ACTIVITY »
Among the lines below, count those containing the word "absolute". Give the number only.

INFORMATION SUPPLIED »
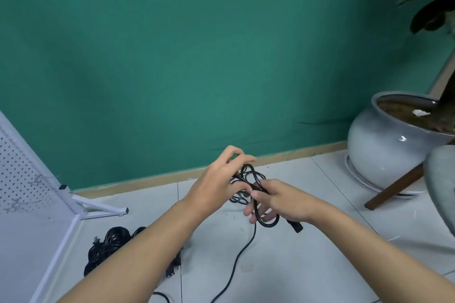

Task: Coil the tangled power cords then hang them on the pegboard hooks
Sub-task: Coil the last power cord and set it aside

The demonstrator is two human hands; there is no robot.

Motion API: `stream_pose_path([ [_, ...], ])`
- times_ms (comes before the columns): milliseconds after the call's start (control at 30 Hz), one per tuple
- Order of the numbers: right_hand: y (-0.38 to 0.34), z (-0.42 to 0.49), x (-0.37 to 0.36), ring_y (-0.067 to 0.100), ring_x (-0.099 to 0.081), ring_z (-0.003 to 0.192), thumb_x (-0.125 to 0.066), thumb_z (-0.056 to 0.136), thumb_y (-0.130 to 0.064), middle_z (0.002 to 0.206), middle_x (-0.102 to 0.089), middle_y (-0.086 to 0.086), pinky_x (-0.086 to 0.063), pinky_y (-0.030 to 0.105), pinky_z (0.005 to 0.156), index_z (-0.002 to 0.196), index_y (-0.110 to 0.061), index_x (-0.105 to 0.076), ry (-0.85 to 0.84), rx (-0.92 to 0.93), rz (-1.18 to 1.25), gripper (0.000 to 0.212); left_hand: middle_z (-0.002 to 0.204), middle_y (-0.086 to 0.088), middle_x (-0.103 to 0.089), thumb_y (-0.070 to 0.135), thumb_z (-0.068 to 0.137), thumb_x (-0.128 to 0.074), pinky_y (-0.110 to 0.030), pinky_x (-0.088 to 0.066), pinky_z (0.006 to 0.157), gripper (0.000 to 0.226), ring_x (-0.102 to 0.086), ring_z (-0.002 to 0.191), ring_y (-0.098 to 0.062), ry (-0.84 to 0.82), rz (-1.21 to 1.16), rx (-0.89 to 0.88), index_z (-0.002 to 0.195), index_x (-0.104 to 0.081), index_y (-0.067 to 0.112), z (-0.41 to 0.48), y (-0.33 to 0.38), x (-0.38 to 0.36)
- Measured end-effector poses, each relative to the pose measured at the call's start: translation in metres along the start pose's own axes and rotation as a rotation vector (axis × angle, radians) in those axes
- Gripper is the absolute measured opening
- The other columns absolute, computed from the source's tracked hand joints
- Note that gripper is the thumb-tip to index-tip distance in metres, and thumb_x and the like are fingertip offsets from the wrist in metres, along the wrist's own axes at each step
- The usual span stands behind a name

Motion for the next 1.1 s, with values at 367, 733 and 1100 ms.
stream_pose_path([
  [367, -0.019, -0.004, 0.003, 0.015, -0.044, 0.052, -0.053, 0.108, -0.027, 0.066, -0.034, -0.002, -0.046, 0.028, 0.053, 0.088, -0.013, -0.045, -0.067, 0.161, 0.061, 0.026, 0.128, 0.018, -0.065, 0.034, 0.091, -0.078, -0.024, -0.044, 0.107, 0.045, -0.059, 0.122, 0.001, -0.118, -0.228, 0.198, 0.134, -0.064, 0.037, -0.003, -0.022, 0.013],
  [733, -0.004, 0.001, 0.002, 0.023, -0.06, 0.052, -0.061, 0.104, -0.03, 0.066, -0.061, 0.0, -0.046, 0.033, 0.055, 0.103, -0.013, -0.054, 0.009, 0.093, -0.132, 0.018, 0.085, 0.006, -0.064, 0.033, 0.086, -0.082, -0.027, -0.049, 0.075, 0.029, -0.058, 0.073, -0.009, -0.055, -0.165, 0.186, 0.114, -0.076, 0.028, -0.008, -0.026, 0.015],
  [1100, 0.001, 0.0, 0.004, 0.017, -0.073, 0.065, -0.045, 0.109, -0.026, 0.078, -0.073, -0.002, -0.05, 0.031, 0.065, 0.1, -0.009, -0.051, -0.053, -0.012, -0.378, 0.02, 0.068, 0.015, -0.05, 0.061, 0.095, -0.059, -0.029, -0.031, 0.059, 0.04, -0.044, 0.068, -0.011, -0.233, 0.337, 0.105, 0.084, -0.063, 0.022, 0.003, -0.004, 0.014],
])
Point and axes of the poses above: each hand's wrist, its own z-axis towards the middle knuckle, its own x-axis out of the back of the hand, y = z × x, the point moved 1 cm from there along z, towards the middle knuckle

ANSWER FOR THIS EXERCISE »
2